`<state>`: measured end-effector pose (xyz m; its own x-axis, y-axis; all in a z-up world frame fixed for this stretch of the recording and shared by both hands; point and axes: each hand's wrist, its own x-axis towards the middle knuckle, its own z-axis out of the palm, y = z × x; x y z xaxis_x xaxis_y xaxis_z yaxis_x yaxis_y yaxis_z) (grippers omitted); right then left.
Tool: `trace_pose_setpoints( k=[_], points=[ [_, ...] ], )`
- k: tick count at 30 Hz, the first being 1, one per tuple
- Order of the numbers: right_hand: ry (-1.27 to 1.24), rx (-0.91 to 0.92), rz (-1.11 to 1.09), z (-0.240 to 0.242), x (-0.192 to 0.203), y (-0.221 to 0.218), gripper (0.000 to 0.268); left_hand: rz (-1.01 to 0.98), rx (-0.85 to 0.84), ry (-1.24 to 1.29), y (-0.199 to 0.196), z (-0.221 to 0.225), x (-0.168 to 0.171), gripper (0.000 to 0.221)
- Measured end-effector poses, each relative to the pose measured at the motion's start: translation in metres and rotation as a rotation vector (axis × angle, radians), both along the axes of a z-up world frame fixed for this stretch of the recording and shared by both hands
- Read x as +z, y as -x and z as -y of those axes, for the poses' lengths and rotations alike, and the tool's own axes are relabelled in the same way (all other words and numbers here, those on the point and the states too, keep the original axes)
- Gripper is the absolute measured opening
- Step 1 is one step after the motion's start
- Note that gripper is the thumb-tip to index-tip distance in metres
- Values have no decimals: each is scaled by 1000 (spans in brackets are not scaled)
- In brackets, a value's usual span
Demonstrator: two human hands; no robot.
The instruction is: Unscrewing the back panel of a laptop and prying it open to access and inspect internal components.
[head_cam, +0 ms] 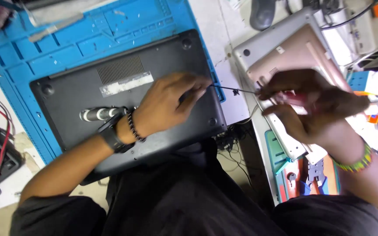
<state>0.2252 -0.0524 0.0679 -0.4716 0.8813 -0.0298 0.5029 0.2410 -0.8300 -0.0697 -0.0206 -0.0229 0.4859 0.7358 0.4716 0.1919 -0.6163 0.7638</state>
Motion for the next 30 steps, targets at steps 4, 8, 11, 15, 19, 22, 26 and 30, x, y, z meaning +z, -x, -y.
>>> trace_pose_setpoints(
  k=[4, 8, 11, 15, 19, 22, 26, 30],
  points=[
    [-87, 66, 47, 15, 2, -15, 25, -123, -40, 51, 15, 20, -27, 19],
    [-336, -85, -188, 14, -49, -62, 20, -171, -19, 36, 14, 34, -54, 21],
    [-530, -179, -220, 21, -69, -85, 14, -206, -2, -10, 12, 38, -64, 26],
    [-561, -463, -160, 49, -105, -142, 37, -232, -27, 2, 12, 37, -63, 29],
    [-478, -622, -75, 60, -111, -160, 12, -256, -51, 17, 15, 38, -65, 35],
    [-568, -434, 4, 69, -119, -187, 34, -255, -47, 14, 15, 38, -61, 37],
    [-441, -718, -34, 78, -118, -174, 34, -127, 36, 89, 12, 39, -59, 38],
    [-561, -599, -336, 73, -113, -125, 21, 35, 4, 192, 9, 47, -76, 67]
  ],
)
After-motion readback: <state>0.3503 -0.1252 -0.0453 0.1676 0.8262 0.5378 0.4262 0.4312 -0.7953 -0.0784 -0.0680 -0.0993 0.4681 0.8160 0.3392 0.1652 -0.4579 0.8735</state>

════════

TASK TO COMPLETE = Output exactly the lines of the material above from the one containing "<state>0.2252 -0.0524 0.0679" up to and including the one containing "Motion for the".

ANSWER SPACE =
<state>0.2252 -0.0524 0.0679 -0.4716 0.8813 -0.0298 0.5029 0.2410 -0.8300 -0.0697 -0.0206 -0.0229 0.4859 0.7358 0.4716 0.1919 -0.6163 0.7638</state>
Motion for the next 30 steps, targets at steps 4, 8, 11, 15, 19, 22, 26 and 30, x, y, z meaning +z, -x, -y.

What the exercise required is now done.